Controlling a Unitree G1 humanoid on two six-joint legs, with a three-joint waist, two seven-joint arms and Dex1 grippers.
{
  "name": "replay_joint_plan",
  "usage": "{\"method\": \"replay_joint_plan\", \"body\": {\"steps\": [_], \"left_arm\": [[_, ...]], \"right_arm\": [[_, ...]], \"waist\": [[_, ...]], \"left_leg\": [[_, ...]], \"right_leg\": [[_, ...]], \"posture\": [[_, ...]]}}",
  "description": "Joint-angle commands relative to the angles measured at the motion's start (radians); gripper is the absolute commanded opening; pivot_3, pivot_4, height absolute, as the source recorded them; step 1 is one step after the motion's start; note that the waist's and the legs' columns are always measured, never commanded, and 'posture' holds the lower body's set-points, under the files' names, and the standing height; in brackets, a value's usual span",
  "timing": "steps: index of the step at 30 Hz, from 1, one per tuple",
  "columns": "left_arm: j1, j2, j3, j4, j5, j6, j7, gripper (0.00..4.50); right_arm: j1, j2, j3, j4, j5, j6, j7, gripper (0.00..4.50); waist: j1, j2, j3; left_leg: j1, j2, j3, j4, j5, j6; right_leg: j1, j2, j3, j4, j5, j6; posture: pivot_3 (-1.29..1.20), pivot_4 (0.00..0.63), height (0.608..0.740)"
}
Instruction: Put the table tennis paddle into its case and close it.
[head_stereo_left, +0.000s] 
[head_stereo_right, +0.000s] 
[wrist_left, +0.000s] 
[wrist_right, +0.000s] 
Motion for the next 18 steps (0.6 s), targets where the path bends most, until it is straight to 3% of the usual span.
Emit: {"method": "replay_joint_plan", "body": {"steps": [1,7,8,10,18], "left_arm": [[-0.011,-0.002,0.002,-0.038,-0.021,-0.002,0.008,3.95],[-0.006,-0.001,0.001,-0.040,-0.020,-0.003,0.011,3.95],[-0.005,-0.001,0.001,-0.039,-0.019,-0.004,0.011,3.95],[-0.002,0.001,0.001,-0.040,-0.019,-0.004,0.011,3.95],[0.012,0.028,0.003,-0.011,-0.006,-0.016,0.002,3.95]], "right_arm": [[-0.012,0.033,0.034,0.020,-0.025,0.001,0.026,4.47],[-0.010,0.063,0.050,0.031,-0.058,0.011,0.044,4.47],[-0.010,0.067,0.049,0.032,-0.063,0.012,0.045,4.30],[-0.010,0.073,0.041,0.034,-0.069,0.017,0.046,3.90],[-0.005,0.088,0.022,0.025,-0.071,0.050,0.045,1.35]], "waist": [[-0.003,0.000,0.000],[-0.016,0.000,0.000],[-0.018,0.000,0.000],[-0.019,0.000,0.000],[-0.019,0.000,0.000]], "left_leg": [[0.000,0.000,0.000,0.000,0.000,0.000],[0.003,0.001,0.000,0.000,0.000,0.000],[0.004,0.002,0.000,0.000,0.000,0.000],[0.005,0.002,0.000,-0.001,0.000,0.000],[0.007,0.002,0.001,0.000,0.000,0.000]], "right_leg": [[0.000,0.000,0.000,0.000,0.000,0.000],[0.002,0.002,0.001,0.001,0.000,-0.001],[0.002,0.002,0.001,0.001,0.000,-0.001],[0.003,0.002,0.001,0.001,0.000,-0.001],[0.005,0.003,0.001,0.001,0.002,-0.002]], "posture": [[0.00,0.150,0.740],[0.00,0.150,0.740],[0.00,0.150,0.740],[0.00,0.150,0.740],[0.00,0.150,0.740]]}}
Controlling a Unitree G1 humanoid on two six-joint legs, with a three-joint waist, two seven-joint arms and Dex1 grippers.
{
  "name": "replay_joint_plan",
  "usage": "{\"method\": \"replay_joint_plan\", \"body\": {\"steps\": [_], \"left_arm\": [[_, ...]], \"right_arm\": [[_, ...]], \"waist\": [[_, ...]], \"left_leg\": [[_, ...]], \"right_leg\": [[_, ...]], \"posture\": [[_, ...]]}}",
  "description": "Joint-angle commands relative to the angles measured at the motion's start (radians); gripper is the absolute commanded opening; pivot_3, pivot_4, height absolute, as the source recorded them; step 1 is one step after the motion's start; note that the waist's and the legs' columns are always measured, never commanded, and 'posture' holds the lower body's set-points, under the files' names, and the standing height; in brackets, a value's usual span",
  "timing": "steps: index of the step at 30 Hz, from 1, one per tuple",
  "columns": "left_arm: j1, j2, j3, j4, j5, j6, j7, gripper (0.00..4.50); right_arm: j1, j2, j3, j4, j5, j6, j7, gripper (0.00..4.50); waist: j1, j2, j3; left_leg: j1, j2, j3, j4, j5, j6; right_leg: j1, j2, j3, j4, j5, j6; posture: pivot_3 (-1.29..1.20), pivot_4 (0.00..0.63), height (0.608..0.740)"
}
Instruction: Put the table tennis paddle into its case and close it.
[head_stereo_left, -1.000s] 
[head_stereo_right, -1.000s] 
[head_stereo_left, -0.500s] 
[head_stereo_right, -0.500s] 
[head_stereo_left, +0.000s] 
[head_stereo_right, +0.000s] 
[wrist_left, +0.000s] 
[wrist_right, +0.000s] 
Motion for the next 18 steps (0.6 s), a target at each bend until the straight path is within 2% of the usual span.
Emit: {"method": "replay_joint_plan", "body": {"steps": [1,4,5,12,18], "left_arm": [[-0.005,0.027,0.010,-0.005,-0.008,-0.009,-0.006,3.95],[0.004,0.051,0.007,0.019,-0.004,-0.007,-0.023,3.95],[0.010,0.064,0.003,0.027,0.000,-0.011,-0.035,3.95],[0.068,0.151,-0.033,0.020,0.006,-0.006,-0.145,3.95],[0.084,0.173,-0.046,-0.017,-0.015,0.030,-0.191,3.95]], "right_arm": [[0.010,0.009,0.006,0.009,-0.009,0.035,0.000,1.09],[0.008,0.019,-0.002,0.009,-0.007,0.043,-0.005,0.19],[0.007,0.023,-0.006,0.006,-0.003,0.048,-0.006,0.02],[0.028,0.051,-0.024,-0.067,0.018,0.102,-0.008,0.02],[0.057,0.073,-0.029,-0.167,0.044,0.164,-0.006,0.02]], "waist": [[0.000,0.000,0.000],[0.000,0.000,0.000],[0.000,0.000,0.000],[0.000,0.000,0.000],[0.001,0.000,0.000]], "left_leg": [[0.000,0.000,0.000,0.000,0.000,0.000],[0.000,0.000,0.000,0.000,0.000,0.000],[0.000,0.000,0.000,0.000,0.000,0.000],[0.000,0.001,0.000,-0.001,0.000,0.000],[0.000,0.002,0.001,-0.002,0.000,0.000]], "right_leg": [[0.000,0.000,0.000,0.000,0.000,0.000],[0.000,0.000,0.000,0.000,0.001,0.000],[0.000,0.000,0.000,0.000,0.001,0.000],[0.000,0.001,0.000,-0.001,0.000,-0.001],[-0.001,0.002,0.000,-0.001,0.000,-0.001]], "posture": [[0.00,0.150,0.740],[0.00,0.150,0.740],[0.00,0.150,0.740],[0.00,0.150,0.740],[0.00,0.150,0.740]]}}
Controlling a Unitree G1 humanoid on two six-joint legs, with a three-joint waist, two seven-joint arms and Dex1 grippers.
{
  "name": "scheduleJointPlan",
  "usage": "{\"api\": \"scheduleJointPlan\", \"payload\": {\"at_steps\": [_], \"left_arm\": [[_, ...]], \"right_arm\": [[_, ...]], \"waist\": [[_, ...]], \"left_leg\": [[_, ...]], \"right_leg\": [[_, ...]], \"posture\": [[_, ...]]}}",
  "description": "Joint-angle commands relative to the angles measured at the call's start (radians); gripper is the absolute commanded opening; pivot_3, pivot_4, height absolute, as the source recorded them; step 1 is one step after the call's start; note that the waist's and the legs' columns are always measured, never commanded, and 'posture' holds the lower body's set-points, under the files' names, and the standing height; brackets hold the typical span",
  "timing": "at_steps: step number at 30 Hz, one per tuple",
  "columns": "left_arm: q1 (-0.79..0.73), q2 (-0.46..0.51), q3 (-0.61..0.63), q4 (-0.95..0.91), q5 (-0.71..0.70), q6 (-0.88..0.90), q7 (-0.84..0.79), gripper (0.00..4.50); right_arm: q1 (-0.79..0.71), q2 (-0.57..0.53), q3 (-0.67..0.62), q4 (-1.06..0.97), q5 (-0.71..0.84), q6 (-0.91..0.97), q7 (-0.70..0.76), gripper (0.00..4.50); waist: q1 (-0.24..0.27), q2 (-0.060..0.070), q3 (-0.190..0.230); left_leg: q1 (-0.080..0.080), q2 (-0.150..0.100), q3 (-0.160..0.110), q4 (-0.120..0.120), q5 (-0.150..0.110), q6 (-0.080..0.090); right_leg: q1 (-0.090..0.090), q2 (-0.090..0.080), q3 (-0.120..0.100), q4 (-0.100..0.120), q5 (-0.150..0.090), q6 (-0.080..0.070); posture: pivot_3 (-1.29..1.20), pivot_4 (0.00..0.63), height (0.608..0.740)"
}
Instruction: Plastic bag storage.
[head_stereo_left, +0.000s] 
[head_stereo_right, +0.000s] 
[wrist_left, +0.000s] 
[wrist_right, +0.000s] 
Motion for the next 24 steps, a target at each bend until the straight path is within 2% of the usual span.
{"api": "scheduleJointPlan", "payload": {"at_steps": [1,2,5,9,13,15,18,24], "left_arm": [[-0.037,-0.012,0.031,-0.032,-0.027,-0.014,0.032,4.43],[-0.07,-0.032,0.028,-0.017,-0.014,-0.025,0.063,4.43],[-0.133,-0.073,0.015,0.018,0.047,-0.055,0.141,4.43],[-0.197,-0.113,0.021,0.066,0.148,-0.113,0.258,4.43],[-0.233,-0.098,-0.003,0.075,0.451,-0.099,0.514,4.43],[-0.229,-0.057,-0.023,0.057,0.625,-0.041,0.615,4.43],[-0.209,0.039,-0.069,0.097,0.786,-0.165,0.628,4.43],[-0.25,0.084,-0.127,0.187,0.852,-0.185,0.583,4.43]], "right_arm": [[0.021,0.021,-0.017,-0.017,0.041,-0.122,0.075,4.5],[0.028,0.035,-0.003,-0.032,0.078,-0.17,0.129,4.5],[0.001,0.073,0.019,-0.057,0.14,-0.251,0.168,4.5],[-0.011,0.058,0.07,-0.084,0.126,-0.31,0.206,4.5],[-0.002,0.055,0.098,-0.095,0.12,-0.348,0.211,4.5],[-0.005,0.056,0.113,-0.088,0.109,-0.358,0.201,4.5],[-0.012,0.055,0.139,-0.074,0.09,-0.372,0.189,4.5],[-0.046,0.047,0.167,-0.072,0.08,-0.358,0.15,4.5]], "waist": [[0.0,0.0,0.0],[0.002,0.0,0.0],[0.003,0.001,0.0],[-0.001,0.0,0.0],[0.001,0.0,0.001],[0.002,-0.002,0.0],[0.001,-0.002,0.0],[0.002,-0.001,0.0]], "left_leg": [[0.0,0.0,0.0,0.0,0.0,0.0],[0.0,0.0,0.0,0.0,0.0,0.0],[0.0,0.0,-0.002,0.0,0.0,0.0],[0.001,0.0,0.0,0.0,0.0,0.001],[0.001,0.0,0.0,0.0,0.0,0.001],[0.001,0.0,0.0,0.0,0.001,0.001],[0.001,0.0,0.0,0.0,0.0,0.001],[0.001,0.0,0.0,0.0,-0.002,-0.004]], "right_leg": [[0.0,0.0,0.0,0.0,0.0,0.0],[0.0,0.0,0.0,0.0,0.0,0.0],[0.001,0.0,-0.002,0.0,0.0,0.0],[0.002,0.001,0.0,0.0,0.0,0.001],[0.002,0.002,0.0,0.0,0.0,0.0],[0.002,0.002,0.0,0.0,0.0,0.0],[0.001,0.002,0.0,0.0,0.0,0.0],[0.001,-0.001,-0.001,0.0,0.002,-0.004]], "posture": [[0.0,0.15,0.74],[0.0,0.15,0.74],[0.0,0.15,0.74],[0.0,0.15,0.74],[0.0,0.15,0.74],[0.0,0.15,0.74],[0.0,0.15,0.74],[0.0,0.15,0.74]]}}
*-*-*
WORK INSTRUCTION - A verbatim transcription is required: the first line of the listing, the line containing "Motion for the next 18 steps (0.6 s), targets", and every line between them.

ANSWER TO THIS PROBLEM -
Controlling a Unitree G1 humanoid on two six-joint legs, with a three-joint waist, two seven-joint arms and Dex1 grippers.
{
  "name": "replay_joint_plan",
  "usage": "{\"method\": \"replay_joint_plan\", \"body\": {\"steps\": [_], \"left_arm\": [[_, ...]], \"right_arm\": [[_, ...]], \"waist\": [[_, ...]], \"left_leg\": [[_, ...]], \"right_leg\": [[_, ...]], \"posture\": [[_, ...]]}}",
  "description": "Joint-angle commands relative to the angles measured at the motion's start (radians); gripper is the absolute commanded opening; pivot_3, pivot_4, height absolute, as the source recorded them; step 1 is one step after the motion's start; note that the waist's and the legs' columns are always measured, never commanded, and 'posture' holds the lower body's set-points, under the files' names, and the standing height; in brackets, a value's usual span",
  "timing": "steps: index of the step at 30 Hz, from 1, one per tuple",
  "columns": "left_arm: j1, j2, j3, j4, j5, j6, j7, gripper (0.00..4.50); right_arm: j1, j2, j3, j4, j5, j6, j7, gripper (0.00..4.50); waist: j1, j2, j3; left_leg: j1, j2, j3, j4, j5, j6; right_leg: j1, j2, j3, j4, j5, j6; posture: pivot_3 (-1.29..1.20), pivot_4 (0.00..0.63), height (0.608..0.740)"
}
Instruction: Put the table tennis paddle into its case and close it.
[head_stereo_left, +0.000s] 
[head_stereo_right, +0.000s] 
[wrist_left, +0.000s] 
[wrist_right, +0.000s] 
Motion for the next 18 steps (0.6 s), targets where the path bends most, until it is straight to 3% of the usual span.

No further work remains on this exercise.